Até 1997 vigorou no Brasil o Decreto-lei 3.688/41, que tipificava o delito do porte ilegal de armas de fogo como contravenção penal. Porém, pequena importância que se dava ao uso de armas de fogo e a aplicação de penas insignificantes diante da conduta geradora de grande intranqüilidade social, urgia tomada de medidas condizentes com a gravidade que representava.
Em fevereiro de 1997 entrou em vigor a Lei 9.437 criminalizando condutas e lhes aplicando penas mais severas. A mudança da legislação deu-se insipiente à realidade brasileira, uma vez que, mais de 80% dos crimes eram cometidos por armas de fogo. Foi neste ano que apareceram os primeiros movimentos pró-desarmamento no Brasil e o controle de armas de fogo começou a entrar na pauta de preocupações nacional. Os movimentos não pararam. Organizações passaram a realizar eventos e atos públicos chamando a atenção da população brasileira. Somando-se a isso, os dados e pesquisas que apareciam mostravam relação direta entre o fácil acesso às armas de fogo e o aumento do número de homicídios, comprovando que quanto mais armas em circulação, mais morte.

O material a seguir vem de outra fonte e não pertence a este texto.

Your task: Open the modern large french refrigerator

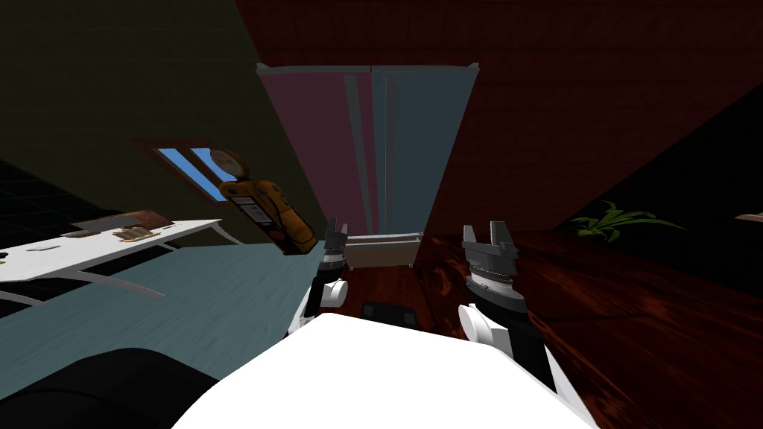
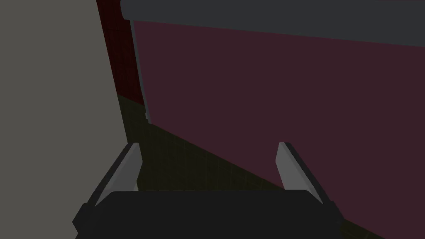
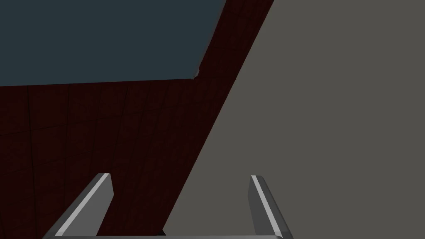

Em junho de 2003, foi organizada uma Marcha Silenciosa, com sapatos de vítimas de armas de fogo, em frente ao Congresso Nacional. Este fato chamou bastante atenção da mídia e da opinião pública. Os legisladores tomaram para si o tema e criaram uma comissão mista, com deputados federais e senadores para formular uma nova lei. Esta comissão analisou todos os projetos que falavam sobre o tema nas duas casas e reescreveram uma lei conjunta: o Estatuto do Desarmamento.
Em 23 de outubro de 2005 um referendo, sobre a proibição da comercialização de armas de fogo e munições, não permitiu que o artigo35 do Estatuto do Desarmamento entrasse em vigor. Tal artigo apresentava a seguinte redação:
"art. 35 - É proibida a comercialização de arma de fogo e munição em todo o território nacional, salvo para as entidades previstas no art. 6º desta Lei".
O referendo estava previsto e tinha, inclusive, data marcada no próprio Estatuto do Desarmamento. Pela gravidade do assunto, a necessidade de submeter o artigo 35 a um referendo já havia sido constatada durante o projeto e desenvolvimento da lei. A sua realização foi promulgada pelo Senado Federal a 7 de julho de 2005 pelo Decreto Legislativo n° 780.
No artigo 2º deste Decreto ficava estipulado que a consulta popular seria feita com a seguinte questão: "O comércio de armas de fogo e munição deve ser proibido no Brasil?"
Os eleitores puderam optar pela resposta "sim" ou "não", pelo voto em branco ou pelo voto nulo.
Diversas campanhas, contra e a favor da proibição da comercialização foram realizadas. Diferentes grupos sociais se posicionaram a favor da não comercialização, mas ao final os cidadãos pátrios decidiram pela não proibição da comercialização das armas de fogo no Brasil.
Os defensores de uma e outra campanha justificavam suas teses em correntes doutrinárias, experiências em diversos países do mundo, razões sociológicas e até mesmo religiosas.
A tese que convenceu o eleitorado, apoiou-se em observações de estatísticas mundiais, segundo as quais não seria possível associar a redução do número de mortes por armas de fogo à proibição da comercialização das armas e munições e em doutrina de excelência, tal como a seguinte citação a seguir:
"As leis que proíbem o porte de armas são leis de tal natureza; elas desarmam somente os não inclinados nem determinados aos delitos; enquanto aqueles que têm coragem de violar as leis mais sagradas da humanidade e as mais importantes do código, como as menores e puramente arbitrárias, cujas contravenções devem ser tão fáceis e impunes, e cuja precisa execução tira a liberdade pessoal, caríssima ao legislador esclarecido, e submete os inocentes a todas as vicissitudes dos réus? Estas leis pioram as condições dos assaltados, melhorando a dos assaltantes; não diminuem os homicídios, mas os aumentam, porque é maior a segurança em assaltar os desarmados do que os armados.”
A idéia transmitida pelo autor soou tal como uma profecia e um século depois surgia a Ku Klux Klan, com o objetivo de desarmar os negros após a guerra civil americana (na qual eles conseguiram armas e aprenderam a lutar). E ainda, na primeira metade do século XX, Adolf Hitler desarmou os judeus antes de começar a exterminá-los. Um povo desarmado é mais fácil de ser controlado.
Mais importante que a não comercialização é o controle. E quanto a isso, cabe salientar que a obrigatoriedade do registro, prevista no Estatuto do Desarmamento, dá um grande passo para o controle das armas de fogo. Em tese, quem possui arma de fogo registrada, terá maior responsabilidade com o seu uso.